Le lancement des « Conférences de la souveraineté alimentaire », le 8 décembre, a été positivement accueilli par des acteurs industriels. « C’était un ton volontaire et réaliste », a commenté Dominique Chargé, président de la Coopération agricole, qui regroupe plus de 2 000 coopératives. Mais l’événement a été boudé par les syndicats agricoles – à l’exception des Jeunes agriculteurs. « Planifier l’agriculture est une demande du réseau Jeunes Agriculteurs que nous avons obtenue dans la dernière loi d'orientation agricole », a rappelé le syndicat dans un communiqué le 8 décembre. La FNSEA, elle, participe bien aux conférences – qui ont déjà démarré –, mais a boycotté un rendez-vous vu comme « une opération de communication ». Pour la Coordination rurale, le « grand réveil alimentaire » est « un mépris total de la profession », explique le syndicat, pour qui « l’heure n’est plus aux discussions mais bel et bien à un réveil politique pour une réforme structurelle complète ». Et de mettre en avant quatre mesures : « revenir en arrière sur la loi sur l’eau, réviser l’ensemble du Code de l’environnement, sortir le « principe de précaution » de la Constitution, sortir le « vin » de la loi Évin ». Propositions radicalement différentes, mais même rejet de l'évènement à la Conf' : « Face au changement climatique, le productivisme a atteint ses limites », a réagi Stéphane Galais, porte-parole de la Confédération paysanne, déplorant une vision de la souveraineté basée sur le « produire plus » et non sur la capacité d’une société à choisir son agriculture et son alimentation.

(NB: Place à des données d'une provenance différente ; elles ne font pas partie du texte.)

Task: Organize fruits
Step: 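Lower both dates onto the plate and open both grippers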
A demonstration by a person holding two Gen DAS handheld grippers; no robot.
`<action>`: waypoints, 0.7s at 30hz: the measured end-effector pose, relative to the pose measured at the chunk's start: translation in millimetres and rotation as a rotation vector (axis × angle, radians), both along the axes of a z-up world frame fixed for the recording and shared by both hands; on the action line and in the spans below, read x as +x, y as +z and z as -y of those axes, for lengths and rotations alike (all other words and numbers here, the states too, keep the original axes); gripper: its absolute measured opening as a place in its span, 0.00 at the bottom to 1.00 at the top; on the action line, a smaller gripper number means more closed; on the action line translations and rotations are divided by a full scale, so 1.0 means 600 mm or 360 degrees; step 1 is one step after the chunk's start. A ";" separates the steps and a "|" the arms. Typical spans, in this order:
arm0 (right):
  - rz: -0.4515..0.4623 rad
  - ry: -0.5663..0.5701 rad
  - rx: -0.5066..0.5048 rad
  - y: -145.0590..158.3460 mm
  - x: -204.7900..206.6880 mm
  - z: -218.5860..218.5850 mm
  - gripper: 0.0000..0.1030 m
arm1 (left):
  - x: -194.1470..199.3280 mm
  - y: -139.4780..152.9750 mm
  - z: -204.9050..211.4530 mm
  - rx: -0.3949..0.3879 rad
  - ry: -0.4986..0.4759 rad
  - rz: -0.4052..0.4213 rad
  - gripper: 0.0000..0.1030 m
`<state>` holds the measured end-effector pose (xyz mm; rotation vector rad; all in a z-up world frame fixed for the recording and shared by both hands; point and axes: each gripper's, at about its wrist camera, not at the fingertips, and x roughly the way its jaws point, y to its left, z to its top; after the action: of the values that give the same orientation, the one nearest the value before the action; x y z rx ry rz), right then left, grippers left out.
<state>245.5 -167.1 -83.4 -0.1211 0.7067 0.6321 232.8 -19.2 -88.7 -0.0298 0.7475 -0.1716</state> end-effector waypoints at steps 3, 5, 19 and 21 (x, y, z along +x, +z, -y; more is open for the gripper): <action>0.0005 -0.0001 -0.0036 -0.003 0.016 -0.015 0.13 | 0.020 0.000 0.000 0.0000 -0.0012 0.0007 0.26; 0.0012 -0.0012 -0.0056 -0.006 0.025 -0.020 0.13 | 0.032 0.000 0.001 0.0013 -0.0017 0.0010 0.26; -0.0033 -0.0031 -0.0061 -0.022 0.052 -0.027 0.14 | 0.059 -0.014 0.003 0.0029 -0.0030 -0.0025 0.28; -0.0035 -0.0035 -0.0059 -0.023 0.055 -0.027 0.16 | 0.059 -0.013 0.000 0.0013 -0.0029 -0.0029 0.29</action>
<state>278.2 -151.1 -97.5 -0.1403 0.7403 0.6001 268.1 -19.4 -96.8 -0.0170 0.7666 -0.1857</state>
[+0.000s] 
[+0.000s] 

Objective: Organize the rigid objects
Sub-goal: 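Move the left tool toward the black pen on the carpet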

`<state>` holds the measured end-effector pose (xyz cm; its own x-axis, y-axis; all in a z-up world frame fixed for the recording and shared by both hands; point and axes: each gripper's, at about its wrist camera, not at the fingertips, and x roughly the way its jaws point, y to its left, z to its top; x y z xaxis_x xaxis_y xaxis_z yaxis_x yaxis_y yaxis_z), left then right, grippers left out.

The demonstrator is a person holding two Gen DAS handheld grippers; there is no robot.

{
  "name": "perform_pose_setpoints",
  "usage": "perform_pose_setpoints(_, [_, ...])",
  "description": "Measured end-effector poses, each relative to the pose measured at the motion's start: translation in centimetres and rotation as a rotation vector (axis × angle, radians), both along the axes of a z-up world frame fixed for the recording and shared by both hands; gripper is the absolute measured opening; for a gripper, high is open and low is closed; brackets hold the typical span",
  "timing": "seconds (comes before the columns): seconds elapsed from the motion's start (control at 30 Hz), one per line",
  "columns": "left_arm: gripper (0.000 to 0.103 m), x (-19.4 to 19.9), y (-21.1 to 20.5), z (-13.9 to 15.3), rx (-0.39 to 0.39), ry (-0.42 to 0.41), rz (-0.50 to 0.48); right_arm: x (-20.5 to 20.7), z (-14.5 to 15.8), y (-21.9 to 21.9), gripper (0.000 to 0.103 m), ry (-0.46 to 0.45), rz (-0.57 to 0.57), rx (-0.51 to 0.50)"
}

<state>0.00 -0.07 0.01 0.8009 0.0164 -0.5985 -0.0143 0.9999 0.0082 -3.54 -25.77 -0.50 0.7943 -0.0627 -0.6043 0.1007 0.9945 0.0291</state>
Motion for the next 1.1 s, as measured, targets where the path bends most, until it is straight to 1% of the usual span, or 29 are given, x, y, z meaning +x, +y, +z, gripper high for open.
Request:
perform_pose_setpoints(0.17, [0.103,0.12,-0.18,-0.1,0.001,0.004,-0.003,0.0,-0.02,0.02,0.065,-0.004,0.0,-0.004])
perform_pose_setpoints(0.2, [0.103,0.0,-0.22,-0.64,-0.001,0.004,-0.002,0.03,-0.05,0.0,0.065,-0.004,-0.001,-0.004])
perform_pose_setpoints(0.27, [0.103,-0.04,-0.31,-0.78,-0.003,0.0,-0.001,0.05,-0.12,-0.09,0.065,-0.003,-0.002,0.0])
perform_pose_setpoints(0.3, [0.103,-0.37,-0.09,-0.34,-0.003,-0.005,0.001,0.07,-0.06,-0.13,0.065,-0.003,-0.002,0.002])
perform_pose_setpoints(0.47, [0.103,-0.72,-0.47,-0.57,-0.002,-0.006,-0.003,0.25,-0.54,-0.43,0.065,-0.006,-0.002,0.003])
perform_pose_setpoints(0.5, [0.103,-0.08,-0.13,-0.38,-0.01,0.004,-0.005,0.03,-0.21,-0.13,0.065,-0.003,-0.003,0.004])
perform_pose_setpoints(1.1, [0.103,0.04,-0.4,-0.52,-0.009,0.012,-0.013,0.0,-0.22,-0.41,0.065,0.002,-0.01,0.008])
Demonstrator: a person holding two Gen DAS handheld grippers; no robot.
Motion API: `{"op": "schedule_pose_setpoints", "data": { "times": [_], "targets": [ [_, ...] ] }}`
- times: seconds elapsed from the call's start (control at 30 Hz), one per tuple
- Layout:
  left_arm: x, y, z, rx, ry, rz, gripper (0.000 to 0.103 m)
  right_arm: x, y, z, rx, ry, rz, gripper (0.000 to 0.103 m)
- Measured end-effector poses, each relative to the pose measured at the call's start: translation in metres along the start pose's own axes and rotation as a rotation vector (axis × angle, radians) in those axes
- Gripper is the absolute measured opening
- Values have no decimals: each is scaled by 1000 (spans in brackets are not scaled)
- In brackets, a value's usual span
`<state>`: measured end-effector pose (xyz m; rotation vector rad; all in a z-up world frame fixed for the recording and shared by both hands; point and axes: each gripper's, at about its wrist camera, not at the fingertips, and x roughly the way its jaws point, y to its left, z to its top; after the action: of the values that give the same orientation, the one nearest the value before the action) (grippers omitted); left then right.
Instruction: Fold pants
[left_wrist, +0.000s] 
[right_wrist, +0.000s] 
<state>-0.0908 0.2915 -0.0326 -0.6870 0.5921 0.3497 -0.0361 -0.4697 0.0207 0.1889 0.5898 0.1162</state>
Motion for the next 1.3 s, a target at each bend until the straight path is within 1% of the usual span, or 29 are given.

Conférences souveraineté : l’ANPP demande des garanties à l'État et à la distribution

Alors que la ministre de l’Agriculture Annie Genevard a lancé, le 8 décembre, les « Conférences de la souveraineté alimentaire », l’Association nationale pommes poires (ANPP, producteurs) estime dans un communiqué que ces travaux « ne peuvent être engagés ni avoir la moindre portée » sans la prise en compte de quatre de ses exigences. Elle indique attendre des prises de paroles publiques de l’État et des distributeurs « dans les prochains jours ». Le syndicat demande d’abord que l’État dispose de données « fiables » sur le potentiel de production française de pommes, relevant des écarts entre les statistiques publiques : 41 944 ha selon le Recensement général agricole (RGA) 2020 et 40 100 ha selon Agreste. Il appelle par ailleurs à une levée « immédiate des verrous réglementaires identifiés », notamment autorisation d’utiliser l’ozone pour le conditionnement et le stockage des pommes, mais également l’autorisation de nouvelles techniques d’application de produits phytosanitaires (PulVéfix et micro-injection). L’ANPP insiste également sur la nécessité de sécuriser les programmes opérationnels, dont le financement serait « largement menacé » dans la proposition de Pac 2028-2034 de la Commission européenne. Enfin, l’association demande à ce que les distributeurs privilégient l’origine France dans les compotes vendues sous marque distributeur (MDD).